McCown, on the other hand, will make just his fifth start in an eight-year career when he takes the field against the Titans.
“I think you go into it every year thinking [the division] is wide open,” Tennessee coach Mike Munchak said. “We know the teams well, they know us well and I think every year, even though other people may think it’s wide-open, we look at it that way every year that there is no reason that we can’t win it.
“… We will worry about the other teams later, we don’t play them for a while. We got Jacksonville first and we know that we’ve got to win this one because division games mean so much.”

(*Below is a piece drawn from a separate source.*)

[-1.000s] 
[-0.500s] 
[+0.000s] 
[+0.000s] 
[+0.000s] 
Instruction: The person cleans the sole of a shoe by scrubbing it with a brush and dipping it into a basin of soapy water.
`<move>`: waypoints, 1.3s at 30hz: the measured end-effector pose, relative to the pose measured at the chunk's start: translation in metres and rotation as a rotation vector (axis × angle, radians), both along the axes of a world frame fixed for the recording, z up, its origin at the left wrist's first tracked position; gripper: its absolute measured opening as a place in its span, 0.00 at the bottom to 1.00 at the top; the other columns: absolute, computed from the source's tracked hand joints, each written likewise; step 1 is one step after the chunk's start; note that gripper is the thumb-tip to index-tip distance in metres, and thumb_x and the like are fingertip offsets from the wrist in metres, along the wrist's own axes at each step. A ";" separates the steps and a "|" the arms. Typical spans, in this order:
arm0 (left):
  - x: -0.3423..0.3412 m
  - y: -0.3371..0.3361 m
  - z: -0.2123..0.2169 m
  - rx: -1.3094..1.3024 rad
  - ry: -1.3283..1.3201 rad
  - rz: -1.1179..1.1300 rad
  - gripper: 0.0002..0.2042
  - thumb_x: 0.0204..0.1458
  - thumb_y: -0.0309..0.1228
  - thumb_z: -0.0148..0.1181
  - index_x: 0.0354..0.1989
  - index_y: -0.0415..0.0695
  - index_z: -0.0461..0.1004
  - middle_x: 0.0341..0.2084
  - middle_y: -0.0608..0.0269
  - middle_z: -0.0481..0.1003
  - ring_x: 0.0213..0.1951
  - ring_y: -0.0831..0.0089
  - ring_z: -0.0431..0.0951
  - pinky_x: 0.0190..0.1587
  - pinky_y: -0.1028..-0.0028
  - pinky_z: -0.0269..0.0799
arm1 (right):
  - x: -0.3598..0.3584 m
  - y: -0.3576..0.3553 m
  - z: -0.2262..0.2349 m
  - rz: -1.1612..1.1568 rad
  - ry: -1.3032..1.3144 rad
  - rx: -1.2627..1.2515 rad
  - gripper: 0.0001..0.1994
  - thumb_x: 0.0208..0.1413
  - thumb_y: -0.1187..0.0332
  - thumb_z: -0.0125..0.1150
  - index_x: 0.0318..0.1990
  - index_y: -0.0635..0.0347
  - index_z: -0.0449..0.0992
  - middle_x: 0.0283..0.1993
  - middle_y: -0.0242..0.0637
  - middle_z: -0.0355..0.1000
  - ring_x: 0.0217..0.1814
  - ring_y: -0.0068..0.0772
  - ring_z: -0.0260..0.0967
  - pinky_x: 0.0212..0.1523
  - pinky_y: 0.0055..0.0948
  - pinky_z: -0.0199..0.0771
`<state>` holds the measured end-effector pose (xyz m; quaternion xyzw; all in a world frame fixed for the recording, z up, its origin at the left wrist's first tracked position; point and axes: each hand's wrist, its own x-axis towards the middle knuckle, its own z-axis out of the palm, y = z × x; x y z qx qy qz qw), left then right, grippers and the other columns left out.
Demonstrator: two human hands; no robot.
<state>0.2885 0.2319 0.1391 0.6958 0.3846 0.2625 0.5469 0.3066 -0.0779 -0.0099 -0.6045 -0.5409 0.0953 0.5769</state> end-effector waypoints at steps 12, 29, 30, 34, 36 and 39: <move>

For the Titans, in this case, it is a division game in which they appear to have a significant advantage at the most important position on any football team.
“Obviously you want to win the first game — everyone does,” Hasselbeck said. “But actually, in Seattle, the year we went to the Super Bowl we lost the home opener to Jacksonville then won 12 or 13 games after that.
“It’s a great way to start, it’s a division game but it won’t make or break the whole season.”
He speaks from experience, and not all of Tennessee’s division rivals have a quarterback who can do the same.